Basierend auf der in der Verpackungsverordnung verankerten Herstellerverantwortung sind Industrie und Handel verpflichtet, ihre Verkaufsverpackungen an einem dualen System zu beteiligen. Eine Beteiligung der dualen Systeme am Recycling der Fraktion Papier, Pappe und Kartonage ist deshalb unerlässlich, um für Handel und Industrie die Pflicht zur ordnungsgemäßen Rücknahme und Verwertung sowie deren Nachweisführung erfüllen zu können. Insbesondere auch deshalb, weil das stark wachsende Segment Online-Handel schon aus Wettbewerbsgründen nicht außerhalb der Verpackungs-/Wertstoffverordnung stehen darf.
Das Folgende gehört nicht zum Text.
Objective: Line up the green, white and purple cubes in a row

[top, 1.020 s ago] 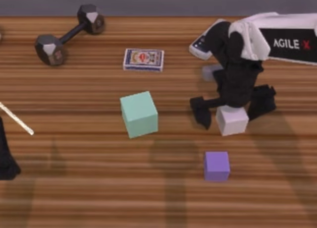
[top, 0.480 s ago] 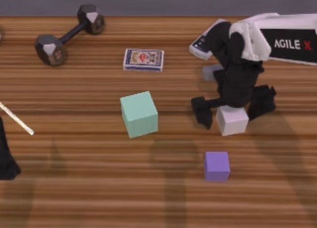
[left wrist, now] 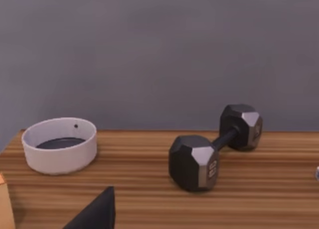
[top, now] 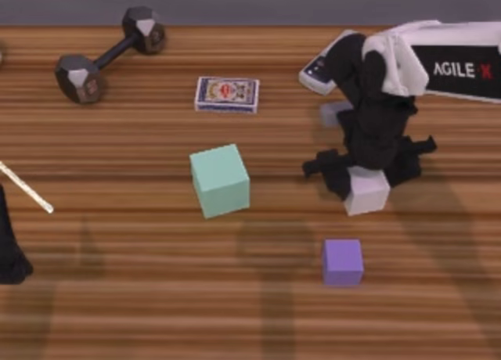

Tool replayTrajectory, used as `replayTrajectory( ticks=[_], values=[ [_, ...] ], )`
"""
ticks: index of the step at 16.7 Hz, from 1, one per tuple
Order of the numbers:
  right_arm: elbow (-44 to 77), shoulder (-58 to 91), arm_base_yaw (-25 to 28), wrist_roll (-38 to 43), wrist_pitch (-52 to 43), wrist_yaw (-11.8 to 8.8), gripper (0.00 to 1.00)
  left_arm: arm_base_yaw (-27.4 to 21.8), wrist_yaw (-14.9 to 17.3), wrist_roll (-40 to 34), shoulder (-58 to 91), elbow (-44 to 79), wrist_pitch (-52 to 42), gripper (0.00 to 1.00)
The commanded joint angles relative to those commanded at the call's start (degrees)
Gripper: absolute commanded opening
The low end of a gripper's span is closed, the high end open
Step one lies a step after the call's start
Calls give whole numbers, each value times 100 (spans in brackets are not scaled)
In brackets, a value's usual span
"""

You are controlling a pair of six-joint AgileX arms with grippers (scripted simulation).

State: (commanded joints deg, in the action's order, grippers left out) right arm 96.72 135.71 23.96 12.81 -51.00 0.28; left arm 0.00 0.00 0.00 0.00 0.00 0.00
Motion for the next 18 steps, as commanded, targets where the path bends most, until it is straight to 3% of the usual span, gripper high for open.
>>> replayTrajectory(
  ticks=[2,11,18],
  values=[
    [0,0,0,0,0,0,0,0,0,0,0,0,0,100],
    [46,-141,6,-15,-66,27,0,0,0,0,0,0,0,100],
    [701,-521,53,-28,-1135,19,0,0,0,0,0,0,0,100]
  ],
)
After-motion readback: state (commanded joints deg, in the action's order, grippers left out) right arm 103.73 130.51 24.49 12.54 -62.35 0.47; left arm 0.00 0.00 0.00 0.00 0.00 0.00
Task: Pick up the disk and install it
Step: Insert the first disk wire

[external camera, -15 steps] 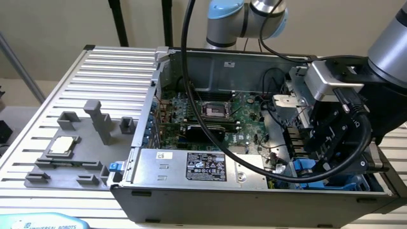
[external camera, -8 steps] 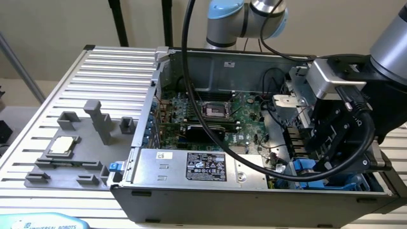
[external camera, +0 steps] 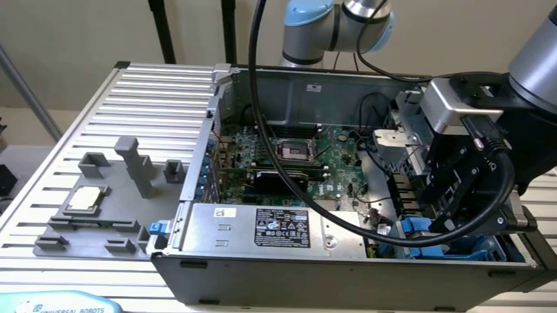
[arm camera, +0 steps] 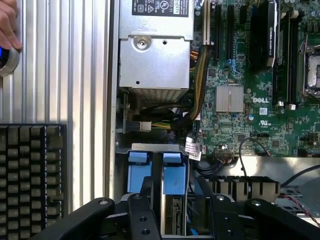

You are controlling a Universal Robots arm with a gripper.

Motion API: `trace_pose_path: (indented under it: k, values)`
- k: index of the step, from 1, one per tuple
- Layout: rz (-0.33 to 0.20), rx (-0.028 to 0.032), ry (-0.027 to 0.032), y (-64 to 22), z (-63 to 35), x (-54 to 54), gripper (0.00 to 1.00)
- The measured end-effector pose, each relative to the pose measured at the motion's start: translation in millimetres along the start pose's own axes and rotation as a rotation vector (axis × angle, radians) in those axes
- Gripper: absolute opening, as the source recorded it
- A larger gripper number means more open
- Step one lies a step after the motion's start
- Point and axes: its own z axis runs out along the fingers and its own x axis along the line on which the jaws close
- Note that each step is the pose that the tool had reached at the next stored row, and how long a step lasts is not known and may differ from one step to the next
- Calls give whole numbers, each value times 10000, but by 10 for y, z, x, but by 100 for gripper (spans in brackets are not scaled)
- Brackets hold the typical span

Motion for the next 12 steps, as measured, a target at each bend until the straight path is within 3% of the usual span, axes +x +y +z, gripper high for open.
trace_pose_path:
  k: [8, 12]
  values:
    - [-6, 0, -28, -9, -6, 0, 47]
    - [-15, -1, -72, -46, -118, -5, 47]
Behauptung: „Die dualen Systeme betreiben mit den Wertstoffen lukrative ‚Rosinenpickerei‘.“

Fakt ist: Wertstoffe sind nicht per se lukrative ‚Rosinen‘, sondern können ein hohes Risiko beinhalten. Recyclingmaterialien werden auf dem Weltmarkt gehandelt und die Höhe der Erlöse bzw. Zuzahlungen ist von der volatilen Konjunktur und von den Rohstoffpreisen abhängig. Nur durch umfassendes Knowhow, dem Bündeln von großen Mengen an Material und ausgezeichnete Marktkenntnisse ist es den dualen Systemen möglich, das unternehmerische Risiko zu übernehmen, dem sich eine Kommune durch Gebührenerhöhungen zu Lasten der Bürger jederzeit entziehen kann.
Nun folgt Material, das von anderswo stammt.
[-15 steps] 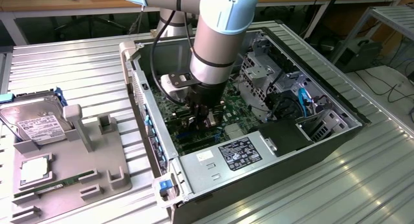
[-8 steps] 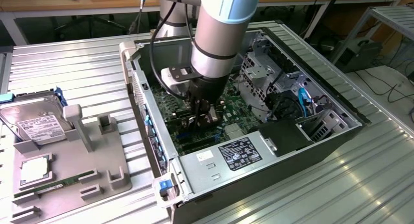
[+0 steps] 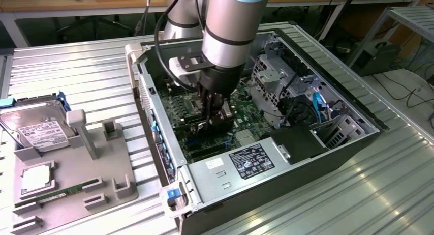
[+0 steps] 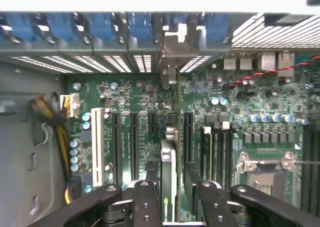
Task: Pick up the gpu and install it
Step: 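Insert the gpu into the slot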
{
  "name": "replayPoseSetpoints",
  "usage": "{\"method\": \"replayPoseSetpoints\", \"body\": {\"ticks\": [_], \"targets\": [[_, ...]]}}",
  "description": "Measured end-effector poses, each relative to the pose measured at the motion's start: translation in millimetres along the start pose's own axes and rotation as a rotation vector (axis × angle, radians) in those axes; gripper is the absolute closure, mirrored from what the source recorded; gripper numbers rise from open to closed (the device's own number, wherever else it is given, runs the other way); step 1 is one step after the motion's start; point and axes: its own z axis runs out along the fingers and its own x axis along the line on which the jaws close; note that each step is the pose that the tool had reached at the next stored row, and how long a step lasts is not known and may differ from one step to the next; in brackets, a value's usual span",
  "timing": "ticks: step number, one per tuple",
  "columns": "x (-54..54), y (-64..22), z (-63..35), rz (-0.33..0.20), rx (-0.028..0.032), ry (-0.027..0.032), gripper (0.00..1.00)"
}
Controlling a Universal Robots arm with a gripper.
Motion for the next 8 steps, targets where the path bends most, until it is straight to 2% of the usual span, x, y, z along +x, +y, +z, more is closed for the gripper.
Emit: {"method": "replayPoseSetpoints", "body": {"ticks": [3,8], "targets": [[-0.2,0.2,-9.5,0.0,0.0038,0.0001,0.65],[-0.3,0.2,-10.6,0.0,0.0041,0.0,0.66]]}}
Unabhängig davon werden die Erfassungs- und Sortierkosten nahezu nie durch die Erlöse der Recyclingmaterialien gedeckt. Etwaige erzielte Wertstofferlöse fließen immer in die Gesamtkalkulation ein und kommen so Industrie und Handel und somit den Verbrauchern zugute.“

Das Fazit von BelandVision: Mit den dualen Systembetreibern habe sich in Deutschland ein bewährtes wettbewerbliches System für das Recycling von Verpackungen etabliert, das kostengünstig und effizient arbeitet und zudem Motor von Innovationen und für Investitionen in der Entsorgungs- und Recyclingbranche sei. Außerdem hätten die dualen Systeme ein umfangreiches und ganz spezielles Kunden- und Dienstleistungs-Knowhow sowie ein hochspezifisches EDV-System für die besonderen Anforderungen entwickelt und installiert. Das sei in der Welt einmalig und nicht ohne erhebliche Reibungsverluste substituierbar.